I have a database table as follows:
ProductDetails ----------------- ProductDetailsID int ProductIdentifier VARCHAR (20) ProductID int ProductFile VARCHAR(255) ProductAvailability char(2) RightsCountry varchar(MAX) Deleted bit There was a bug in the platform recently that allowed a large number of duplicates in. So I could have multiple ProductDetails entries which are the same EXCEPT for the ProductDetailsID (PK) and ProductFile (this is null, for some reason the duplicates didn't insert the files).
I need to write a T-SQL script that finds these duplicates with a view to deleting them (after examination).

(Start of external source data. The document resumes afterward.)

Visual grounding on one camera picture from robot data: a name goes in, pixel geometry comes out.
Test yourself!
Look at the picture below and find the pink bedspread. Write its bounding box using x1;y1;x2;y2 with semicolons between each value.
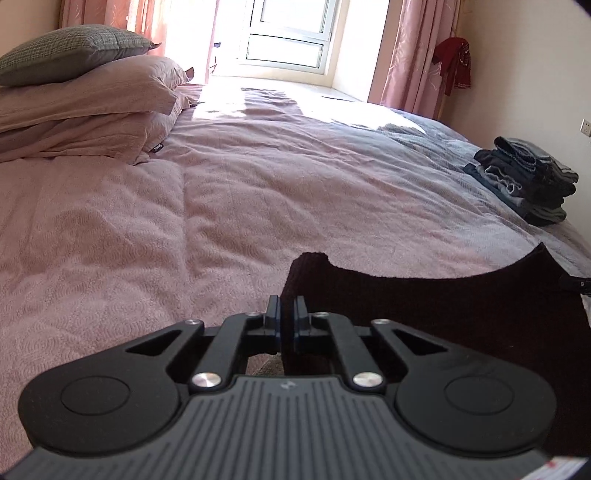
0;83;591;464

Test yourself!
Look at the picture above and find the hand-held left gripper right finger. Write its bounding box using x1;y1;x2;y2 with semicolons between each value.
293;295;452;393

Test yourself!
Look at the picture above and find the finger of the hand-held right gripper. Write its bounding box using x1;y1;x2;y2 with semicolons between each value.
558;271;591;297

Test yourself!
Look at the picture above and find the white framed window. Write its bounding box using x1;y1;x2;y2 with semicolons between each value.
235;0;340;71

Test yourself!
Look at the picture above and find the grey blue blanket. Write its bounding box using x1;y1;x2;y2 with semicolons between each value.
376;108;591;273

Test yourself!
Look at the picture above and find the pink curtain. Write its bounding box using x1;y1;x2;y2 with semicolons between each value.
367;0;463;124
59;0;221;85

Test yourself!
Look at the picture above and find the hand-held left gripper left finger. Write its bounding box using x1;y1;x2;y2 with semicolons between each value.
124;294;281;393

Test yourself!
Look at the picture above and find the stack of folded dark clothes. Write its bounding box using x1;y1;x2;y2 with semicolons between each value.
462;136;580;228

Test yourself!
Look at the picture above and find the grey checked pillow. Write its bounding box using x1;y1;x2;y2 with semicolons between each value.
0;25;162;88

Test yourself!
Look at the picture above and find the pink pillow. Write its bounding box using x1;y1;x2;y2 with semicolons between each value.
0;98;193;166
0;55;195;136

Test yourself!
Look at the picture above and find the red hanging garment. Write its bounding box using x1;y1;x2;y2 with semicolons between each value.
431;37;472;97

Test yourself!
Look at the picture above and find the dark brown sweater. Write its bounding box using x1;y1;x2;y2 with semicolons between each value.
265;242;591;462

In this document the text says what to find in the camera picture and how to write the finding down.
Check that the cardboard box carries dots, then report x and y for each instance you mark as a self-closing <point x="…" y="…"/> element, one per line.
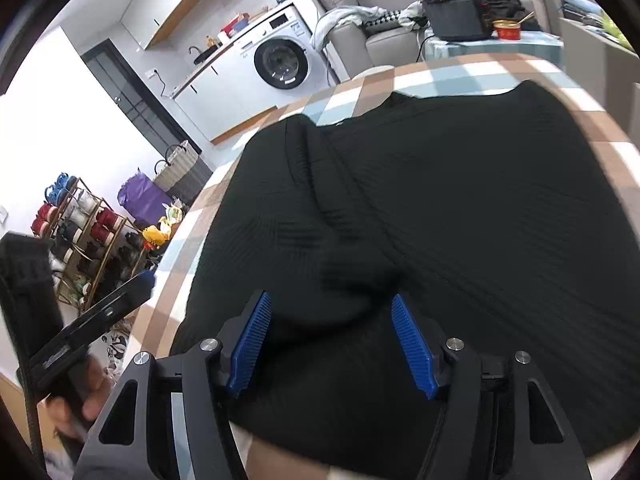
<point x="590" y="55"/>

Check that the blue pillow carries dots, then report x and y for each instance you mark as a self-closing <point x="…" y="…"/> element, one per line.
<point x="580" y="2"/>

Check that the woven basket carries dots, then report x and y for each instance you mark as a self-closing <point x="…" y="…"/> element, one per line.
<point x="185" y="175"/>

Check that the pale crumpled cloth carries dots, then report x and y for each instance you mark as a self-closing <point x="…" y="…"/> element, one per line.
<point x="412" y="12"/>

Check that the rows of shoes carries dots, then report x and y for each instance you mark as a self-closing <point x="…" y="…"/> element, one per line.
<point x="105" y="222"/>

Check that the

I have found this online, which is great. It gives me the ProductIdentifier with several records, and the number of duplicates.
SELECT pd.ProductIdentifier, COUNT(pd.ProductIdentifier) AS NumOccurrences FROM dbo.ProductDetails pd GROUP BY pd.ProductIdentifier HAVING ( COUNT(pd.ProductIdentifier) > 1 ) The thing is, some of these records should remain. I need to select the ProductDetail records that have duplicate ProductIdentifiers, where at least 1 of the duplicates has a FileName and all other columns are exactly the same. For example, if I have a dataset as follows:
ProductDetailsID | ProductIdentifier | ProductID | ProductFile | ProductAvailability | RightsCountry | Deleted 123 | 567890 | 12 | filename.png | 20 | AU CX CC CK HM NZ NU NF TK | 0 124 | 567890 | 12 | (NULL) | 20 | AU CX CC CK HM NZ NU NF TK | 0 125 | 567890 | 12 | (NULL) | 20 | AU CX CC CK HM NZ NU NF TK | 0 I need to return ProductDetailsID 124 and 125 as these are for deletion. I'd appreciate any guidance or links to examples or any help at all!